• [Work task]: Count the lines in the entries that contain the string "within". State nothing but the number.
*** Data records ***
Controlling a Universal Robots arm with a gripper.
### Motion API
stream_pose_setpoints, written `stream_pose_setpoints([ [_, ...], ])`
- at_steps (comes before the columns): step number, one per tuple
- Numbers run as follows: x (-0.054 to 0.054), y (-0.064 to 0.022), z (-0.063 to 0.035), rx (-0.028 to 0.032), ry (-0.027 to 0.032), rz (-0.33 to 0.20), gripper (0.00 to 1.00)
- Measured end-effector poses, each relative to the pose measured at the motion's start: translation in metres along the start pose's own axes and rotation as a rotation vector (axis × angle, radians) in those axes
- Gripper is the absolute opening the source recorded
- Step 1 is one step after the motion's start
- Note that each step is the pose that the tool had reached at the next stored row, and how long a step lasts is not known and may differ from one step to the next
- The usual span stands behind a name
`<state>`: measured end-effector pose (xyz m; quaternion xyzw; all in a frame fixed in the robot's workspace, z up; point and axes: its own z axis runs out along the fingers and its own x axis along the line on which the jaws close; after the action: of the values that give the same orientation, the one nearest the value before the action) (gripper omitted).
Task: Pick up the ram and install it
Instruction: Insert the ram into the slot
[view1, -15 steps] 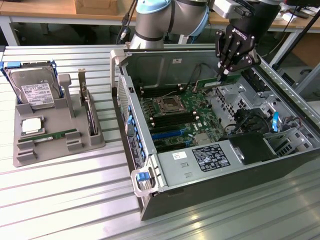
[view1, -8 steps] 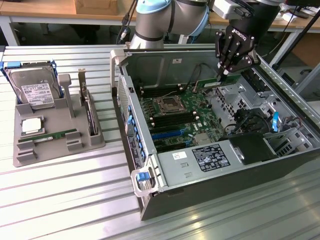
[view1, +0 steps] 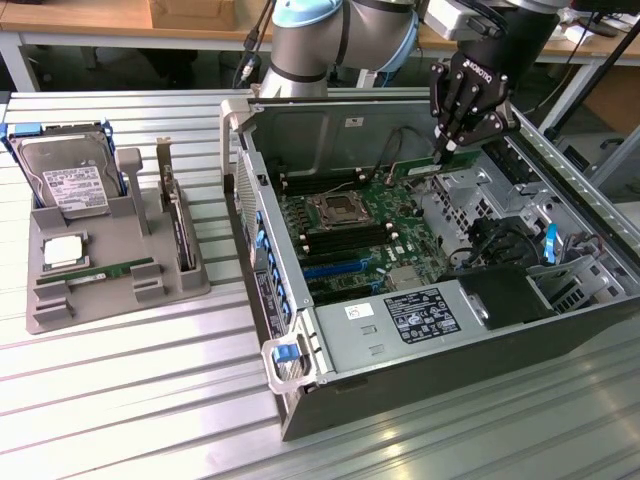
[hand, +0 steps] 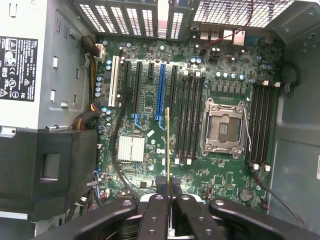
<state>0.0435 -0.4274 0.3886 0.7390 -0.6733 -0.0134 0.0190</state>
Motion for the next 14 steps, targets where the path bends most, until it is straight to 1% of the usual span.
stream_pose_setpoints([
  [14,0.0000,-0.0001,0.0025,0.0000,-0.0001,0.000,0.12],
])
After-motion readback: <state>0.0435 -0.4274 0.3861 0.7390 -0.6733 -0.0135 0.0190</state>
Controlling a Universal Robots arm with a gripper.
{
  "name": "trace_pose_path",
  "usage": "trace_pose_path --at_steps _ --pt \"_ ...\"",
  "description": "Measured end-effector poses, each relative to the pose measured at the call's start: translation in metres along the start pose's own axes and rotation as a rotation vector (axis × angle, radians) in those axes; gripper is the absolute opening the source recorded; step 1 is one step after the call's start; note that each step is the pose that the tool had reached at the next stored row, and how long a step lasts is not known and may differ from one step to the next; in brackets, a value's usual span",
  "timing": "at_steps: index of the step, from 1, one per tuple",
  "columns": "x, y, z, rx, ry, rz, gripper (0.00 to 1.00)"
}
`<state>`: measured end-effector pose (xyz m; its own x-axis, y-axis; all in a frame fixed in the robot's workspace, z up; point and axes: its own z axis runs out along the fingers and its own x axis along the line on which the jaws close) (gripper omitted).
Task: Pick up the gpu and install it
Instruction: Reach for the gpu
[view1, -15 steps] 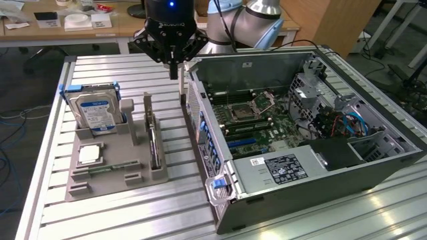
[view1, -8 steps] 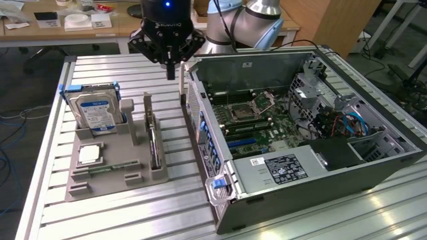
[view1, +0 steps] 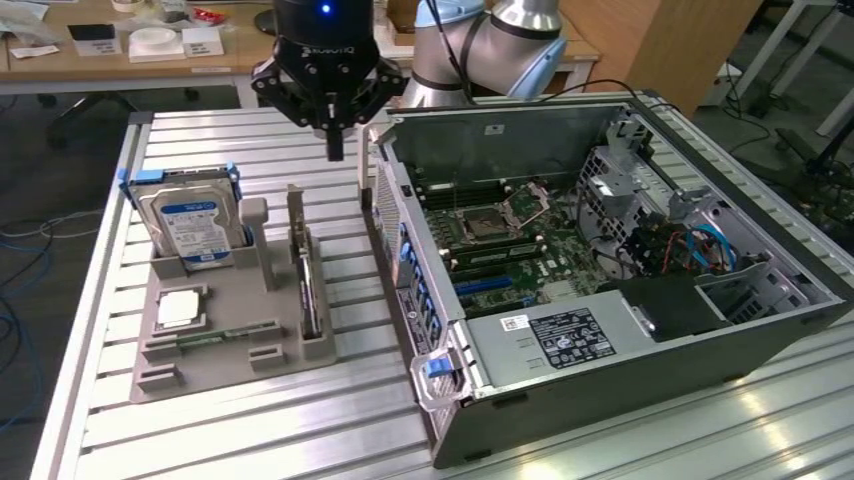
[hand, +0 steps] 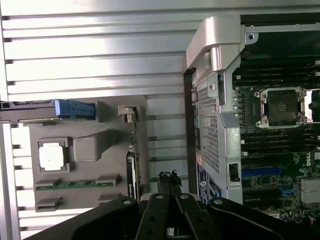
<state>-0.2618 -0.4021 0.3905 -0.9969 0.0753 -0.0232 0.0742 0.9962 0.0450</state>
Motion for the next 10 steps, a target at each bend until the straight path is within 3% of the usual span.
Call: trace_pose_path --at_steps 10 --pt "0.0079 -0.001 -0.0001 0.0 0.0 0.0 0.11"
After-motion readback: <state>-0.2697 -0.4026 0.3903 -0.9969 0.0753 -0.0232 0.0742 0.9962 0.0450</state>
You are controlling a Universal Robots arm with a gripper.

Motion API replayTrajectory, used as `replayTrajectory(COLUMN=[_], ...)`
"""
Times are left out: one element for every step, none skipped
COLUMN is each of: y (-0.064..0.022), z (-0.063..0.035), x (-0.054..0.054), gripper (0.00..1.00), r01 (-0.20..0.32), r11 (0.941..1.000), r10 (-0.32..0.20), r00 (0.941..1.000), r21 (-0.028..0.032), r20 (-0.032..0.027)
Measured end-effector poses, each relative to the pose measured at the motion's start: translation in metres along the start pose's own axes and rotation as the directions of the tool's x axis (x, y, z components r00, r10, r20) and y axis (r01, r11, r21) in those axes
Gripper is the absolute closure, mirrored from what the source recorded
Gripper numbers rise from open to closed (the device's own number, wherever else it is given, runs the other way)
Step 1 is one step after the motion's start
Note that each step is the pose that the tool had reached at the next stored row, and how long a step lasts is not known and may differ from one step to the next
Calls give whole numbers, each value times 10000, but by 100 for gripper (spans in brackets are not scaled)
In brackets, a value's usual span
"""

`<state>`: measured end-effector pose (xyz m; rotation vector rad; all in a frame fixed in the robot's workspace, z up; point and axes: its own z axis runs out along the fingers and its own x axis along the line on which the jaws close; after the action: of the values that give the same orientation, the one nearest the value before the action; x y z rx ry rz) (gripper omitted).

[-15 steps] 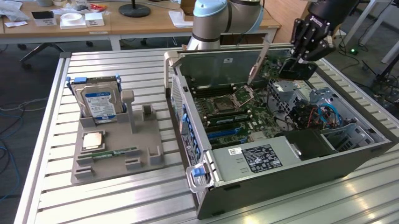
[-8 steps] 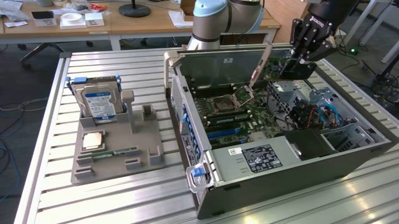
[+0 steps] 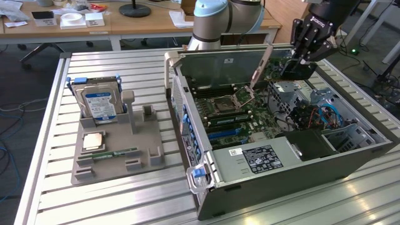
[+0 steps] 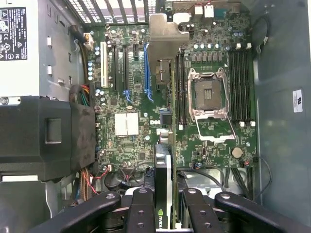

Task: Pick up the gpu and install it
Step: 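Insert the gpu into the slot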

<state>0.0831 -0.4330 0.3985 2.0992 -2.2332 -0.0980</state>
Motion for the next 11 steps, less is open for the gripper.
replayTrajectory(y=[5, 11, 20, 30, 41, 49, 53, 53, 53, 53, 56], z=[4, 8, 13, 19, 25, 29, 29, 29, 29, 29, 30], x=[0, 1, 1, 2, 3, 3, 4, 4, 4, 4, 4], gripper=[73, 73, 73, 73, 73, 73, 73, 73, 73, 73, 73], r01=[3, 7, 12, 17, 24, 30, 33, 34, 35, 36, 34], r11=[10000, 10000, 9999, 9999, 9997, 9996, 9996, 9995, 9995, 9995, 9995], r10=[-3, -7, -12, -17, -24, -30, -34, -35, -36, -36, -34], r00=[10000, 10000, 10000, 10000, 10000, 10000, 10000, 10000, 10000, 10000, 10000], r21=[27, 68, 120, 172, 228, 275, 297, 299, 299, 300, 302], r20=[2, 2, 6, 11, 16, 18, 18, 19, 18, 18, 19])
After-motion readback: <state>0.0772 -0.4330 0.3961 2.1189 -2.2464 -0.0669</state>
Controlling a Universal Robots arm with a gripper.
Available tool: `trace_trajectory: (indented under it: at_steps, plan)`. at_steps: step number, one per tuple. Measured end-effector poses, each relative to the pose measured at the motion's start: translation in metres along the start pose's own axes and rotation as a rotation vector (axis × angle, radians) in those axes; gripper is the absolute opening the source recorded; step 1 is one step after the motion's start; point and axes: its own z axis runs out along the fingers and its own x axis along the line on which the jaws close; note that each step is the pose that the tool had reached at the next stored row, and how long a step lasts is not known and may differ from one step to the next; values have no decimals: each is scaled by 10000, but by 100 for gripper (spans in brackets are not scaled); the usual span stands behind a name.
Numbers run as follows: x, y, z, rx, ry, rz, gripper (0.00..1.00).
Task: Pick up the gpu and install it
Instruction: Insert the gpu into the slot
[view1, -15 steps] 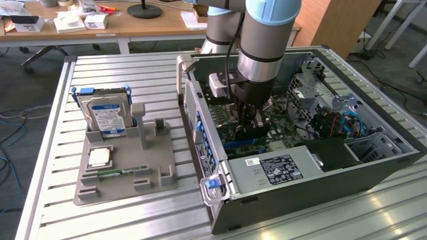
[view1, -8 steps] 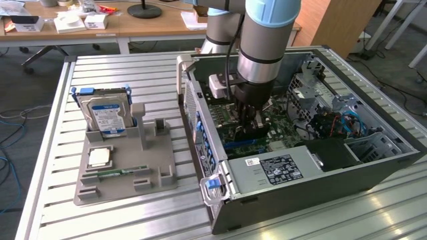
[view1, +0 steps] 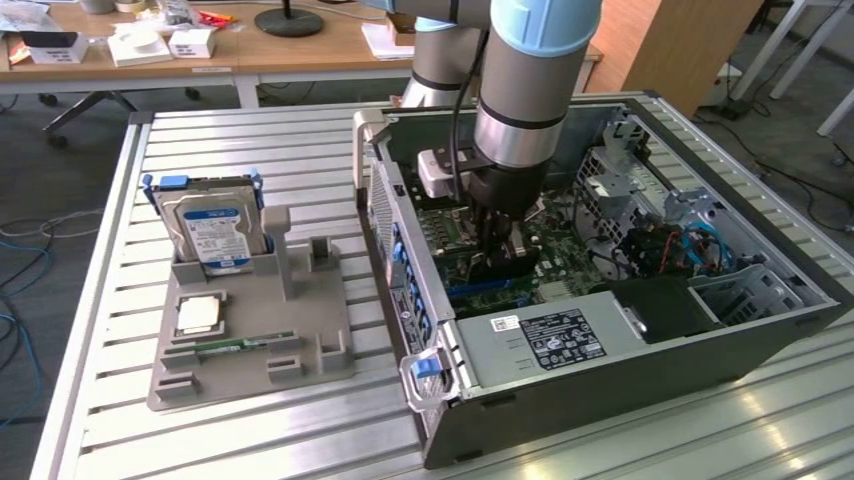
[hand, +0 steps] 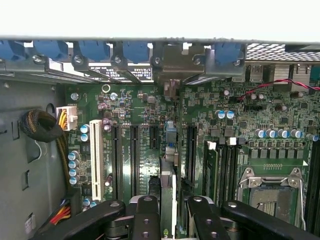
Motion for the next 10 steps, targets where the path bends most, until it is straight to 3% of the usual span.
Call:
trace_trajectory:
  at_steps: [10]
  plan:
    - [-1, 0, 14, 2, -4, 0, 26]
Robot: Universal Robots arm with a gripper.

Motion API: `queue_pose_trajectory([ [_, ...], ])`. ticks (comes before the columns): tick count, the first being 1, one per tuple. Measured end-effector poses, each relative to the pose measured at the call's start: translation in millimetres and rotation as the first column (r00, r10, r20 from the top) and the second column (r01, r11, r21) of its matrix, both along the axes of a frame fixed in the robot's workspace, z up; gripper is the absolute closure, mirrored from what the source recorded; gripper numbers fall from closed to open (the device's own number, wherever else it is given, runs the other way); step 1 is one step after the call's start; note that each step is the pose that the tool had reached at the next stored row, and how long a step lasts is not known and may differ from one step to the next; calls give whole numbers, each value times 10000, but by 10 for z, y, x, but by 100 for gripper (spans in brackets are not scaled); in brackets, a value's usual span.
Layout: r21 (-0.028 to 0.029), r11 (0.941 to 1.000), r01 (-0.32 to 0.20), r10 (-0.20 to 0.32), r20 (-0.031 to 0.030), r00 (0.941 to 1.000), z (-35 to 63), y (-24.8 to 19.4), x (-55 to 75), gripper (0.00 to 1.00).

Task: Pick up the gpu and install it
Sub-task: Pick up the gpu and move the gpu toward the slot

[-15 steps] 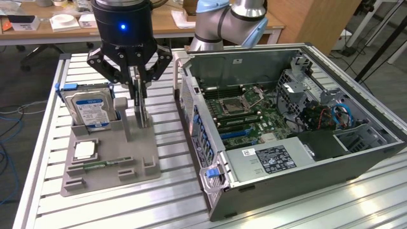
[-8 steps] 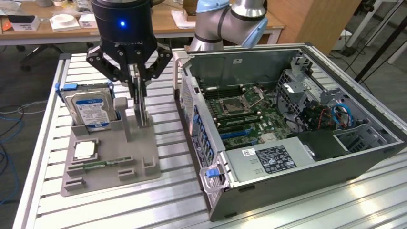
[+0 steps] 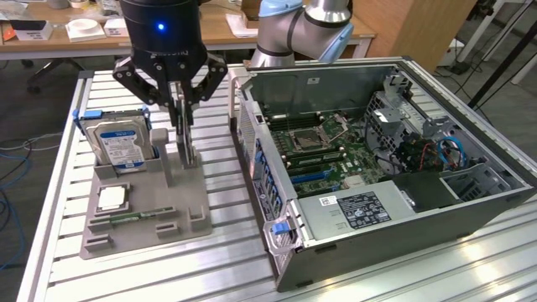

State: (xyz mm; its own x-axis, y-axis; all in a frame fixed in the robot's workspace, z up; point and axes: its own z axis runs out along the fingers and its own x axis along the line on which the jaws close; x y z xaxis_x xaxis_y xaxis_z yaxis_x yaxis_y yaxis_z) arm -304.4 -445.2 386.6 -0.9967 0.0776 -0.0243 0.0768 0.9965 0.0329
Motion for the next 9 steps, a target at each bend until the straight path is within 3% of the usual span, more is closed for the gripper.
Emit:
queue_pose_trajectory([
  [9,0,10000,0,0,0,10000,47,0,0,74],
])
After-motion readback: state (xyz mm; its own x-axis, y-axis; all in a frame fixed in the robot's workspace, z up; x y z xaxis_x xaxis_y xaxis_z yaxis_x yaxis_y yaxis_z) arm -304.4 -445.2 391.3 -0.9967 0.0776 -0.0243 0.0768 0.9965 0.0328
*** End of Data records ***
• [Answer to this exercise]: 2